__EXERCISE BRIEF__
The required output is every entry below, copied exactly.

[Dataset entries]
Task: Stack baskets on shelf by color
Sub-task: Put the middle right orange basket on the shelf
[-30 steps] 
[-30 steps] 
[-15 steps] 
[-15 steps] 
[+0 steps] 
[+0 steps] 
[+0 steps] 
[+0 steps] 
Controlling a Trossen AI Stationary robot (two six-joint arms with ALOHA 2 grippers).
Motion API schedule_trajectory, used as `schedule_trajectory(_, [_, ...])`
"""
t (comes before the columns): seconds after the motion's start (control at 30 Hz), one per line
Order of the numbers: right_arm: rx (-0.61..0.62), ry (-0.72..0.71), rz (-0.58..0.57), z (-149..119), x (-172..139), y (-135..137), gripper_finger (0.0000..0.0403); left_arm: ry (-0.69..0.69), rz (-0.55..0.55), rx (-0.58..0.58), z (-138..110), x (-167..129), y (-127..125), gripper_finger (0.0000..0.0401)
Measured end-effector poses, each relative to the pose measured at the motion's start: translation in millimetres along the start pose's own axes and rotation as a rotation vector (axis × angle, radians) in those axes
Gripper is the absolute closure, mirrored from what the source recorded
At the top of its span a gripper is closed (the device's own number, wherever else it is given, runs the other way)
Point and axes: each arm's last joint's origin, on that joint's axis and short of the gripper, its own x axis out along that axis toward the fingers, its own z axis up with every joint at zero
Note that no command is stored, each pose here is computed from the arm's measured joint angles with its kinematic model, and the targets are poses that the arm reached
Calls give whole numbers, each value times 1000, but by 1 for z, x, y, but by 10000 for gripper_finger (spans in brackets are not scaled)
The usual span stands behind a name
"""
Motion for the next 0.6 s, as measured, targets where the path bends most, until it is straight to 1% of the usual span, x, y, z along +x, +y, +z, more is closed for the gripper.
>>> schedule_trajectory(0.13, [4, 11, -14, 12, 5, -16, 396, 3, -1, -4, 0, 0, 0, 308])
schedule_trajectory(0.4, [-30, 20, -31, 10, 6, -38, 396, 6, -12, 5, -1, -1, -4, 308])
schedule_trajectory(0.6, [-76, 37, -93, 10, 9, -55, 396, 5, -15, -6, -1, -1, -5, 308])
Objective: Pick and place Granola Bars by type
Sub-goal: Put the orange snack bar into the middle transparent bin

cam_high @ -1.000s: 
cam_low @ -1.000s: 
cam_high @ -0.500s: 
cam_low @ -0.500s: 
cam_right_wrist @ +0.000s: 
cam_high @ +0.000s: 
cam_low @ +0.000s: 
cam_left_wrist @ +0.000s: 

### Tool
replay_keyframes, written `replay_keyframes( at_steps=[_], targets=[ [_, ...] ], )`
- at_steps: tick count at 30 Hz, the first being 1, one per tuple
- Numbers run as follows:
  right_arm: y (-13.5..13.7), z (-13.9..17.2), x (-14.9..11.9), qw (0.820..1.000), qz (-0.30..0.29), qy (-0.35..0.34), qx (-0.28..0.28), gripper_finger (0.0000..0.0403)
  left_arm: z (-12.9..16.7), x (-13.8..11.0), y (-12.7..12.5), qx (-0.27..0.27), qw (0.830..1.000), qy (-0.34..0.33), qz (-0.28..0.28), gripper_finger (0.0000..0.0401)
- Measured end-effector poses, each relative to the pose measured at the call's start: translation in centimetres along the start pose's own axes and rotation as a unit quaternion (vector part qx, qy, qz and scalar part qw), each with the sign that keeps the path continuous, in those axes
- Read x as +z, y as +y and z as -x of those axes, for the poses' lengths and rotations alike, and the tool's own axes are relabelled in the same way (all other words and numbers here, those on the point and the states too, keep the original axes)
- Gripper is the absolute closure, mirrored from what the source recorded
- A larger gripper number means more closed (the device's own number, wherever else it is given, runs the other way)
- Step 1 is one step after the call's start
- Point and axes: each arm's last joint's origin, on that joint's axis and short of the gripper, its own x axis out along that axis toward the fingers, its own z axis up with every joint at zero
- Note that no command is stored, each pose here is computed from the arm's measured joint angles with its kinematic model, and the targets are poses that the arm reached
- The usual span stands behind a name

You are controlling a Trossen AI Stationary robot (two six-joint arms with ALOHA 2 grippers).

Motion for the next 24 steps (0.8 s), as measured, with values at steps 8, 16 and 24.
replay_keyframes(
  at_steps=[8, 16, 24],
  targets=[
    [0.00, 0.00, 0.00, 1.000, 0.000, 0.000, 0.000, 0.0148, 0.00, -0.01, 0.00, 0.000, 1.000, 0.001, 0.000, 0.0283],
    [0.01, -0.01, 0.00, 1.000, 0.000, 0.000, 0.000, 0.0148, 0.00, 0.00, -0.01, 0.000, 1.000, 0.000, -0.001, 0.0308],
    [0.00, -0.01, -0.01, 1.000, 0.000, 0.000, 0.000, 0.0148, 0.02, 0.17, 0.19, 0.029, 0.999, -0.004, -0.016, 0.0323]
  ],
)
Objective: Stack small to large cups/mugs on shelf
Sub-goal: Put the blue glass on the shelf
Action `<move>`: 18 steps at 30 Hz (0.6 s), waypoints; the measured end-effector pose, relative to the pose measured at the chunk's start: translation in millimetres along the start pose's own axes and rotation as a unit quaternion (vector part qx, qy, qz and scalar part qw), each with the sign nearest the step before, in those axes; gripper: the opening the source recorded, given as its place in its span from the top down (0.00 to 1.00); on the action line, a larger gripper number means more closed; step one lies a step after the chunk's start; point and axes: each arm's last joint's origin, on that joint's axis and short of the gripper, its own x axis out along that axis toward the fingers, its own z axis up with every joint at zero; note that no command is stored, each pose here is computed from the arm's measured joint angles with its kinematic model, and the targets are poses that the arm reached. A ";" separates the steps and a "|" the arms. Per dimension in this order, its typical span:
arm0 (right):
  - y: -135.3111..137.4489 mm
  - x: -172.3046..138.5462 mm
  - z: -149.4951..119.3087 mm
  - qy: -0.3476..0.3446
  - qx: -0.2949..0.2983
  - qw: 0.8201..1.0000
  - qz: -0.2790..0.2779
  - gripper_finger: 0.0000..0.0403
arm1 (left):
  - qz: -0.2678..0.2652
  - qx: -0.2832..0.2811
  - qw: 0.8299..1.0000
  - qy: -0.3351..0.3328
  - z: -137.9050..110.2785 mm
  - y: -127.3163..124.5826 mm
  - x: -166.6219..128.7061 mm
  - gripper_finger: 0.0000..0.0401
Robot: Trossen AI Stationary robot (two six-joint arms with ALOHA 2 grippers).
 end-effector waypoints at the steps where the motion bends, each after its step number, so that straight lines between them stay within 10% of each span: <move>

__ANSWER SECTION__
Task: Stack baskets on shelf by color
Sub-task: Put the middle right orange basket on the shelf
[-30 steps] 
[-30 steps] 
[-15 steps] 
[-15 steps] 
[+0 steps] 
[+0 steps] 
[+0 steps] 
[+0 steps] 
Controlling a Trossen AI Stationary robot (two six-joint arms with ALOHA 2 grippers).
Motion API schedule_trajectory, used as `schedule_trajectory(_, [_, ...])`
"""
t (comes before the columns): seconds after the motion's start (control at 30 Hz), one per line
Order of the numbers: right_arm: rx (-0.61..0.62), ry (-0.72..0.71), rz (-0.58..0.57), z (-149..119), x (-172..139), y (-135..137), gripper_finger (0.0000..0.0403); left_arm: ry (-0.69..0.69), rz (-0.55..0.55), rx (-0.58..0.58), z (-138..110), x (-167..129), y (-127..125), gripper_finger (0.0000..0.0401)
Measured end-effector poses, each relative to the pose measured at the motion's start: translation in millimetres along the start pose's own axes and rotation as a rotation vector (axis × angle, radians) in those axes
Gripper is the absolute closure, mirrored from what the source recorded
At the top of its span a gripper is closed (the device's own number, wherever else it is given, runs the other way)
Point and axes: each arm's last joint's origin, on that joint's axis and short of the gripper, its own x axis out along that axis toward the fingers, its own z axis up with every joint at zero
Note that no command is stored, each pose here is computed from the arm's measured joint angles with its kinematic model, and the targets are poses that the arm reached
Calls give whole numbers, each value times 1000, but by 1 for z, x, y, but by 10000 for gripper_finger (spans in brackets are not scaled)
The usual span stands behind a name
"""
Motion for the next 0.6 s, as measured, targets where the path bends most, until it is straight to 1% of the usual span, x, y, z along +x, +y, +z, more is closed for the gripper.
>>> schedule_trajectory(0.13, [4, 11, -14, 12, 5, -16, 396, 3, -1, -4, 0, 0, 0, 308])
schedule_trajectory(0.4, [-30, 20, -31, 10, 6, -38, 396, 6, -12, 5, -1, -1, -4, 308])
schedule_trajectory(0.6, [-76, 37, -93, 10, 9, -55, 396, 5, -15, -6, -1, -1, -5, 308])
Objective: Pick and place Granola Bars by type
Sub-goal: Put the orange snack bar into the middle transparent bin

cam_high @ -1.000s: 
cam_low @ -1.000s: 
cam_high @ -0.500s: 
cam_low @ -0.500s: 
cam_right_wrist @ +0.000s: 
cam_high @ +0.000s: 
cam_low @ +0.000s: 
cam_left_wrist @ +0.000s: 

### Tool
replay_keyframes, written `replay_keyframes( at_steps=[_], targets=[ [_, ...] ], )`
- at_steps: tick count at 30 Hz, the first being 1, one per tuple
- Numbers run as follows:
  right_arm: y (-13.5..13.7), z (-13.9..17.2), x (-14.9..11.9), qw (0.820..1.000), qz (-0.30..0.29), qy (-0.35..0.34), qx (-0.28..0.28), gripper_finger (0.0000..0.0403)
  left_arm: z (-12.9..16.7), x (-13.8..11.0), y (-12.7..12.5), qx (-0.27..0.27), qw (0.830..1.000), qy (-0.34..0.33), qz (-0.28..0.28), gripper_finger (0.0000..0.0401)
- Measured end-effector poses, each relative to the pose measured at the call's start: translation in centimetres along the start pose's own axes and rotation as a unit quaternion (vector part qx, qy, qz and scalar part qw), each with the sign that keeps the path continuous, in those axes
- Read x as +z, y as +y and z as -x of those axes, for the poses' lengths and rotations alike, and the tool's own axes are relabelled in the same way (all other words and numbers here, those on the point and the states too, keep the original axes)
- Gripper is the absolute closure, mirrored from what the source recorded
- A larger gripper number means more closed (the device's own number, wherever else it is given, runs the other way)
- Step 1 is one step after the call's start
- Point and axes: each arm's last joint's origin, on that joint's axis and short of the gripper, its own x axis out along that axis toward the fingers, its own z axis up with every joint at zero
- Note that no command is stored, each pose here is computed from the arm's measured joint angles with its kinematic model, and the targets are poses that the arm reached
- The usual span stands behind a name

You are controlling a Trossen AI Stationary robot (two six-joint arms with ALOHA 2 grippers).

Motion for the next 24 steps (0.8 s), as measured, with values at steps 8, 16 and 24.
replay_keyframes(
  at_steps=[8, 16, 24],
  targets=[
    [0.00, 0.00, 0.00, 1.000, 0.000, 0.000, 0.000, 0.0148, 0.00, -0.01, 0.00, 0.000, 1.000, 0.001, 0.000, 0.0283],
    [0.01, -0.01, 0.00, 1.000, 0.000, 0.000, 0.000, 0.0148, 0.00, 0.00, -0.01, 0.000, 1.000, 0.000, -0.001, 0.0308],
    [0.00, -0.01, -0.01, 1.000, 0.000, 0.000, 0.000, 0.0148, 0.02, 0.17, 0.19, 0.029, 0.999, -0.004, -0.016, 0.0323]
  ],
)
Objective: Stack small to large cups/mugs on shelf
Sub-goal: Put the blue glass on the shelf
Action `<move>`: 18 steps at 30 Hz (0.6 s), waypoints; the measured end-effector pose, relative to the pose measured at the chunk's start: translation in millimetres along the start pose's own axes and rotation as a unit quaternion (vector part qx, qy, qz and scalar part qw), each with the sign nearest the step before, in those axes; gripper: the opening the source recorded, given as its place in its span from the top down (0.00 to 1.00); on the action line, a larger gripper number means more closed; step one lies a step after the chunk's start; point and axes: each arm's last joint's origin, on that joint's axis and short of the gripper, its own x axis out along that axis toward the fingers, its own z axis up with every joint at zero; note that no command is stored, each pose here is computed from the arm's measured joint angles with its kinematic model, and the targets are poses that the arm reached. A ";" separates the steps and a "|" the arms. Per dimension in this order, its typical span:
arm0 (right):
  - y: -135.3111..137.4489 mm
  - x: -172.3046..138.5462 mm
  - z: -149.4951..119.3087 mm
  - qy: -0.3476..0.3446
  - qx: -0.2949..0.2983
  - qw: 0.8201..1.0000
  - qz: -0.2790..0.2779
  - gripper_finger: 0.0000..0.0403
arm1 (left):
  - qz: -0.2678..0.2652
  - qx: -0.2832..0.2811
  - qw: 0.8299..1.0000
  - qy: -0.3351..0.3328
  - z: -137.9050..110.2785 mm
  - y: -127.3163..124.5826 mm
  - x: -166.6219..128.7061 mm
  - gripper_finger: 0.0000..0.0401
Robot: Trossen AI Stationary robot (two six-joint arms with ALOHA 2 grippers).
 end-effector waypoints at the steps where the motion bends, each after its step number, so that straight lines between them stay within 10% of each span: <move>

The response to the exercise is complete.